Jun Jun Wu, Zhiwen Wang, Zebin Shi … (2013)

The draft genome of the pear ( Pyrus bretschneideri ) using a combination of BAC-by-BAC and next-generation sequencing is reported. A 512.0-Mb sequence corresponding to 97.1% of the estimated genome size of this highly heterozygous species is assembled with 194× coverage. High-density genetic maps comprising 2005 SNP markers anchored 75.5% of the sequence to all 17 chromosomes. The pear genome encodes 42,812 protein-coding genes, and of these, ∼28.5% encode multiple isoforms. Repetitive sequences of 271.9 Mb in length, accounting for 53.1% of the pear genome, are identified. Simulation of eudicots to the ancestor of Rosaceae has reconstructed nine ancestral chromosomes. Pear and apple diverged from each other ∼5.4–21.5 million years ago, and a recent whole-genome duplication (WGD) event must have occurred 30–45 MYA prior to their divergence, but following divergence from strawberry.
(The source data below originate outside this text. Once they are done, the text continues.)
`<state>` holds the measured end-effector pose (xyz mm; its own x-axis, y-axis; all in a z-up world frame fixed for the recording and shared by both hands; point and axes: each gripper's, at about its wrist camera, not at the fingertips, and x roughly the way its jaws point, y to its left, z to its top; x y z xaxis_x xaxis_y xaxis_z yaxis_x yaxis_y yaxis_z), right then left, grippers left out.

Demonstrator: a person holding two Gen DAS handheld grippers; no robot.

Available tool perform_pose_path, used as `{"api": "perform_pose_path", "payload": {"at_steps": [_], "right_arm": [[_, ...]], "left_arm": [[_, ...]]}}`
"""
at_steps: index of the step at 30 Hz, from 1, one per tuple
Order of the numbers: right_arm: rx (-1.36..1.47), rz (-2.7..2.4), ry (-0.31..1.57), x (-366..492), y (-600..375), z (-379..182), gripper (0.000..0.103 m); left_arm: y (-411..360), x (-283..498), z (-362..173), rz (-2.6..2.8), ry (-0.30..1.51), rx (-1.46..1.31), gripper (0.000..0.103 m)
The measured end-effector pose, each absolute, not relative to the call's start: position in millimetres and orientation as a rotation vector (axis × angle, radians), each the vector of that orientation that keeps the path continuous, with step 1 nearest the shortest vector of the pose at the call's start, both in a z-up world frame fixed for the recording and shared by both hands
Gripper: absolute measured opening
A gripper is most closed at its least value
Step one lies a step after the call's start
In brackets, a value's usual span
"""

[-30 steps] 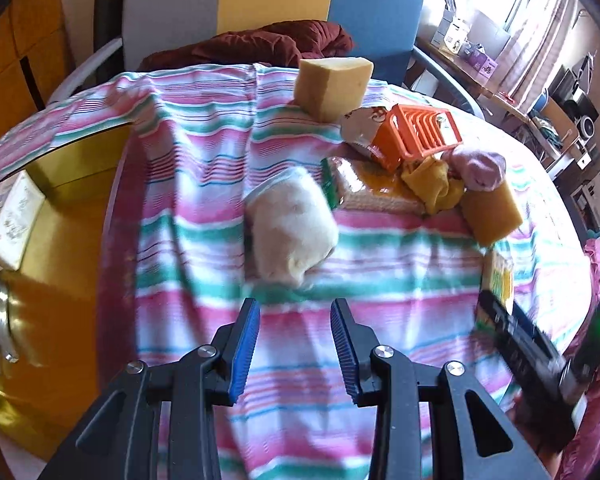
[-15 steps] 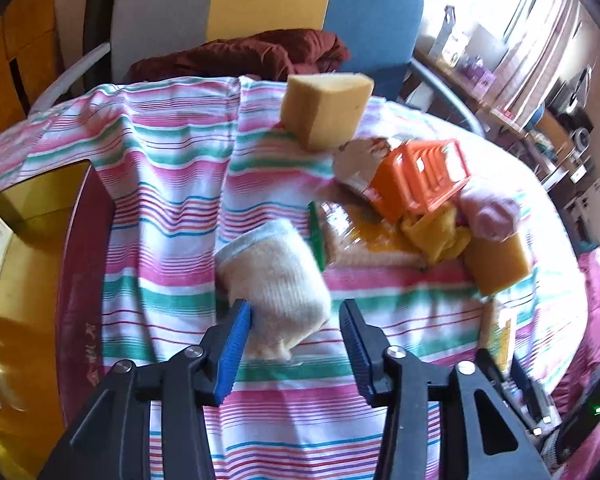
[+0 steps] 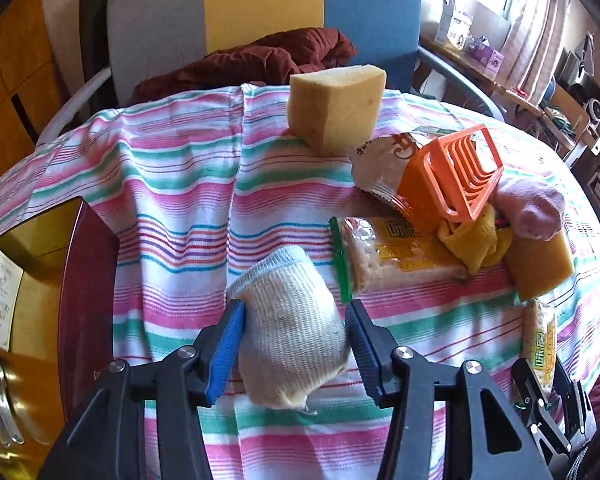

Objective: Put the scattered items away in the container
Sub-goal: 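Grasp the WEIDAN cracker pack with the right tool while the left tool grasps the white knit roll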

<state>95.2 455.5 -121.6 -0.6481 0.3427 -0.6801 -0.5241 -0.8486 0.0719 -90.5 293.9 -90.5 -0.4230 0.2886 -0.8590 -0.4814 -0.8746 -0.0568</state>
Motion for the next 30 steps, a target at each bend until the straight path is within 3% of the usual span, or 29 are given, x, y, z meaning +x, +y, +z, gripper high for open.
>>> {"api": "perform_pose_path", "payload": {"at_steps": [9,15,30], "right_arm": [[-0.987,2.446,0.420,96,464,-119,0.058],[-0.999,2.459,0.591,109,466,-110,0.051],[-1.138,2.669,0.625,96,379,-89,0.051]], "left_arm": [[273,-75,-90,2.289,0.222,-1.312,0.046],[260,-48,-89,2.252,0.238,-1.316,0.046],[217,6,-75,2.265,0.304,-1.214,0.045]]}}
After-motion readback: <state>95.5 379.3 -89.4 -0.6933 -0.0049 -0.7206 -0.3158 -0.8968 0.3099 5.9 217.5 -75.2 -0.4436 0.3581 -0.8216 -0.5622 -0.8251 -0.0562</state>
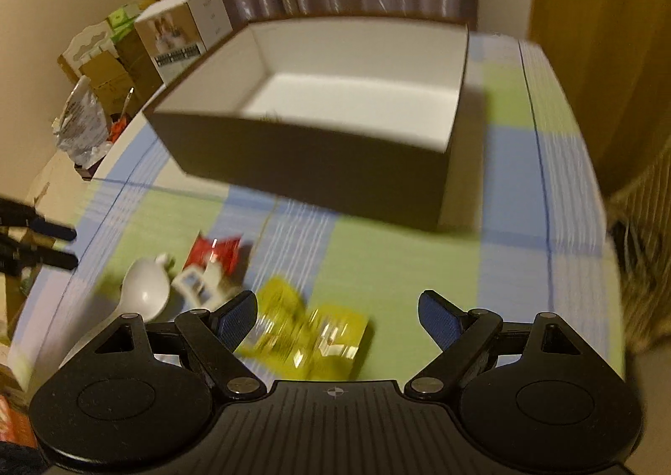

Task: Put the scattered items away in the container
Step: 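Grasp the white rice scoop handle with the left tool while the right tool grasps the white hair clip, then carry the scoop with the left tool while the right tool carries the hair clip over the box, then open the left tool to drop the scoop while the right tool releases the hair clip into the box, then move both tools back toward the remaining items on the table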

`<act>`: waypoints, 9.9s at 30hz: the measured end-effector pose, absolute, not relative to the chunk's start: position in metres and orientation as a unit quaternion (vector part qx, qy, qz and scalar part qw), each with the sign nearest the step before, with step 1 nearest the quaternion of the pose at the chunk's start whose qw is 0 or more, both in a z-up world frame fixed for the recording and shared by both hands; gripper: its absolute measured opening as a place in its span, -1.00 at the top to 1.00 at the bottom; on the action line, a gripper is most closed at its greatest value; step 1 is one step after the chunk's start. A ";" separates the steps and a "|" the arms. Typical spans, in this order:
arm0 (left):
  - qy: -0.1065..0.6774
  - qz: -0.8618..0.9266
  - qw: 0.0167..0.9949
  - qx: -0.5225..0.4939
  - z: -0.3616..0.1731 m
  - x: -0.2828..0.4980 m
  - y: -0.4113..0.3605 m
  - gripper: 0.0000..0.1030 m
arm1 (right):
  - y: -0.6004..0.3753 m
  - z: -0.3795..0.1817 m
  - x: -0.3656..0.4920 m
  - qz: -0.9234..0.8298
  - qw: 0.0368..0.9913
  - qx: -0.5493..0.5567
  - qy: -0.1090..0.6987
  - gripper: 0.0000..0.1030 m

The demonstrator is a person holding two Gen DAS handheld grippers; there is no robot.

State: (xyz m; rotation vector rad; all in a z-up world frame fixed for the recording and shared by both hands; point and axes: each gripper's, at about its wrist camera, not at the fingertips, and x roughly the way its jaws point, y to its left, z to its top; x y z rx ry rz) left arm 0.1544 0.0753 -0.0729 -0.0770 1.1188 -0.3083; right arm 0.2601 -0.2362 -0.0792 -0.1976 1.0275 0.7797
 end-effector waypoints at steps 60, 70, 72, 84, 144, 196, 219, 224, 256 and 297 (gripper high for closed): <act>0.542 -0.112 0.800 -0.232 -0.122 0.140 0.096 0.95 | -0.145 -0.131 0.216 0.509 0.725 -0.216 0.411 -0.62; 0.530 -0.078 0.805 -0.255 -0.119 0.130 0.105 0.95 | -0.123 -0.163 0.217 0.537 0.692 -0.282 0.392 0.33; 0.529 -0.073 0.805 -0.258 -0.119 0.129 0.106 0.95 | -0.125 -0.160 0.215 0.541 0.693 -0.287 0.380 0.35; 0.519 -0.065 0.815 -0.250 -0.112 0.139 0.095 0.95 | -0.154 -0.122 0.199 0.540 0.714 -0.269 0.355 0.35; 0.432 -0.197 0.874 -0.103 -0.015 0.358 0.049 0.95 | -0.177 -0.019 0.346 0.372 0.866 -0.097 0.319 0.35; 0.532 -0.070 0.840 -0.087 -0.115 0.446 0.022 0.68 | -0.131 -0.094 0.429 0.312 0.841 -0.119 0.425 0.35; 0.502 -0.082 0.857 -0.075 -0.076 0.395 0.040 0.23 | -0.141 -0.077 0.391 0.317 0.838 -0.132 0.424 -0.85; 0.497 -0.080 0.861 -0.065 -0.067 0.381 0.040 0.11 | -0.151 -0.071 0.376 0.312 0.839 -0.129 0.428 -0.85; 0.477 -0.102 0.870 -0.078 -0.054 0.194 0.072 -0.21 | -0.206 -0.040 0.264 0.334 0.846 -0.111 0.401 -0.85; 0.569 -0.101 0.812 -0.080 -0.154 0.114 0.024 -0.02 | -0.237 -0.104 0.192 0.330 0.787 -0.097 0.512 -0.85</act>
When compared with the apple genome sequence, size differences between the apple and pear genomes are confirmed mainly due to the presence of repetitive sequences predominantly contributed by transposable elements (TEs), while genic regions are similar in both species. Genes critical for self-incompatibility, lignified stone cells (a unique feature of pear fruit), sorbitol metabolism, and volatile compounds of fruit have also been identified. Multiple candidate SFB genes appear as tandem repeats in the S -locus region of pear; while lignin synthesis-related gene family expansion and highly expressed gene families of HCT , C3′H , and CCOMT contribute to high accumulation of both G-lignin and S-lignin. Moreover, alpha-linolenic acid metabolism is a key pathway for aroma in pear fruit.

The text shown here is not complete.